The Digital Asset Kiosk Act places requirements on digital asset kiosk operators, such as requirements to “register with the IDFPR, provide reports that detail all kiosk locations, and provide full refunds to new customers who are victims of scams at kiosks.” Further, the Act caps transaction fees at 18 percent, with daily transaction amounts capped at $2,500 for new customers.
Certain protections in the new laws take effect immediately, and digital asset businesses in Illinois have until July 1, 2027, to register with the IDFPR.
- Alabama securities regulator issues consumer alerts. In August, the Alabama Securities Commission published consumer alerts regarding bitcoin ATMs and crypto exchange-traded funds (ETFs).
INDUSTRY DEVELOPMENTS
- Paxos announces filing of national trust charter. On August 11, Paxos, a blockchain infrastructure and tokenization platform, announced that it “has filed an application to convert its New York Department of Financial Services (NYDFS) trust charter into a national trust charter under the supervision of the Office of the Comptroller of the Currency (OCC).” The announcement asserts that, “An OCC national trust charter will reinforce Paxos’s commitment to maintaining the highest global standards for safety and transparency.” Since 2015, Paxos has operated under oversight from the NYDFS after being granted a limited-purpose trust charter. Paxos issued USDP, its stablecoin, in 2018 under NYDFS oversight.

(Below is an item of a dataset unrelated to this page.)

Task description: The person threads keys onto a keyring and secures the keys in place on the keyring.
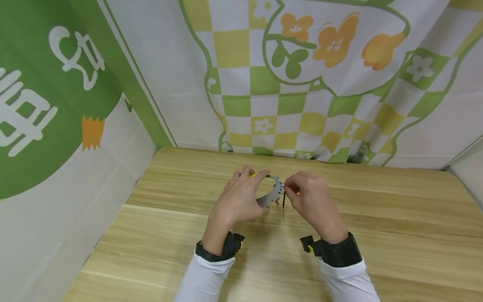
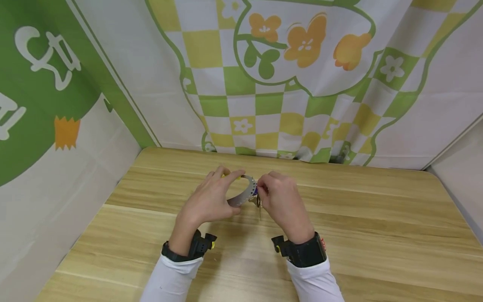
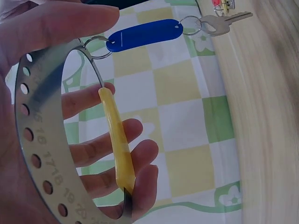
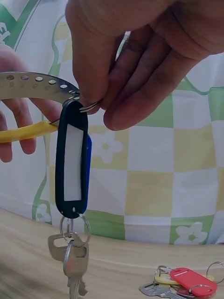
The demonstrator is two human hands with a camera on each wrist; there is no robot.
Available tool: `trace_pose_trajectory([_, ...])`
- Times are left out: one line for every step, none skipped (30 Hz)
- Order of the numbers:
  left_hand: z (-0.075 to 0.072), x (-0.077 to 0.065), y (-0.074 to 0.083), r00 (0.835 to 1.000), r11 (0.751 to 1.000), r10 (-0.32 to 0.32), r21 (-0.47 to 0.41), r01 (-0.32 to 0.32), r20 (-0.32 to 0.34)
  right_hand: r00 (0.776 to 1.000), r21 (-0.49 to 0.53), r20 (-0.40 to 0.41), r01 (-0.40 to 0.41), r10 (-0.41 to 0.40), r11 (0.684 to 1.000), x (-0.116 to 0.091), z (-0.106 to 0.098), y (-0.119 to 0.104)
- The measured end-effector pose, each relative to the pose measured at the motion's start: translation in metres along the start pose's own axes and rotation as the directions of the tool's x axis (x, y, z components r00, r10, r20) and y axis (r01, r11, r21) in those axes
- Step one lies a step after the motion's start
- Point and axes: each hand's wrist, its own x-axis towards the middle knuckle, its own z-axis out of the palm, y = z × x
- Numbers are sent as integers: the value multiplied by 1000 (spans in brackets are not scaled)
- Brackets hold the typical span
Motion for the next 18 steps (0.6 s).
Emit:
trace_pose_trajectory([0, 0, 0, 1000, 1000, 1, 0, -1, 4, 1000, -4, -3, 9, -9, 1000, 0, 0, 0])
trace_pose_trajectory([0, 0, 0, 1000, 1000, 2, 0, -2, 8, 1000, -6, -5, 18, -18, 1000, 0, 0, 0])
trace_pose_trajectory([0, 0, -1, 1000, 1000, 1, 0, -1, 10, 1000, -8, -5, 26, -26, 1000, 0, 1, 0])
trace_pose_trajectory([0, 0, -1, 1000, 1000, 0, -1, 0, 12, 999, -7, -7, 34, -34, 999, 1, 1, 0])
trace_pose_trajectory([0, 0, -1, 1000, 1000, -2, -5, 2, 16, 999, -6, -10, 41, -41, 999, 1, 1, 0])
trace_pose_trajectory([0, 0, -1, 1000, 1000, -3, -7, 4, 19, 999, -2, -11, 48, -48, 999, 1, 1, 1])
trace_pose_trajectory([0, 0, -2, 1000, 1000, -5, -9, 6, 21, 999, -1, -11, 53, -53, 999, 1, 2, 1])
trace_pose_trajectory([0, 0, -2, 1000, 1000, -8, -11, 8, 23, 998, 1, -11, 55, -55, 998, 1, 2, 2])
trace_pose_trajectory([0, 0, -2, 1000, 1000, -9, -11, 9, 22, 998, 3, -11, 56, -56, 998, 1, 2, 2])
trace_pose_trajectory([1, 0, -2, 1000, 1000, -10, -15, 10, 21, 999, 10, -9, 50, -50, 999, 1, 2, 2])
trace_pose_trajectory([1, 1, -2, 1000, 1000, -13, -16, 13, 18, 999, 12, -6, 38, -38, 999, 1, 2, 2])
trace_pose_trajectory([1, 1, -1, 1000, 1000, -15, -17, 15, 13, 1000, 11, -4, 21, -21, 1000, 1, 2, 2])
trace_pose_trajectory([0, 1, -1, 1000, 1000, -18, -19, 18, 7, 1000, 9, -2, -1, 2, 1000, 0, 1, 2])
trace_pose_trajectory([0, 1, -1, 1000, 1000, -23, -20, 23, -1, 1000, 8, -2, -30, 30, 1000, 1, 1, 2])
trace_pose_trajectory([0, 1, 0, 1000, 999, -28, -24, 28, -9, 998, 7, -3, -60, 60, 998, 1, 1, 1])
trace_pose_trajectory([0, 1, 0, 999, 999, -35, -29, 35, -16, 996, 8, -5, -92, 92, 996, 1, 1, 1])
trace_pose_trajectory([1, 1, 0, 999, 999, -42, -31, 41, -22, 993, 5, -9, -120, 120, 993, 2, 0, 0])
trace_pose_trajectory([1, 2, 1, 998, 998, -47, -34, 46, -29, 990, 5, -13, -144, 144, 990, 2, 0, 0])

- Exchanges partner to launch crypto crime response network. TRM Labs, a blockchain intelligence platform, announced on August 20 the launch of Beacon Network, described as “the first real-time cryptocurrency response network.” Beacon Network was built in collaboration with law enforcement and more than 20 exchanges and stablecoin issuers, and is “designed to prevent illicit funds from exiting the blockchain.” Law enforcement agencies globally actively contribute to Beacon Network by flagging addresses tied to critical threats and triggering alerts to help stop illicit actors from cashing out, enabling crypto platforms to proactively review and hold flagged deposits before withdrawal. Affiliate membership is free for verified exchanges and law enforcement partners.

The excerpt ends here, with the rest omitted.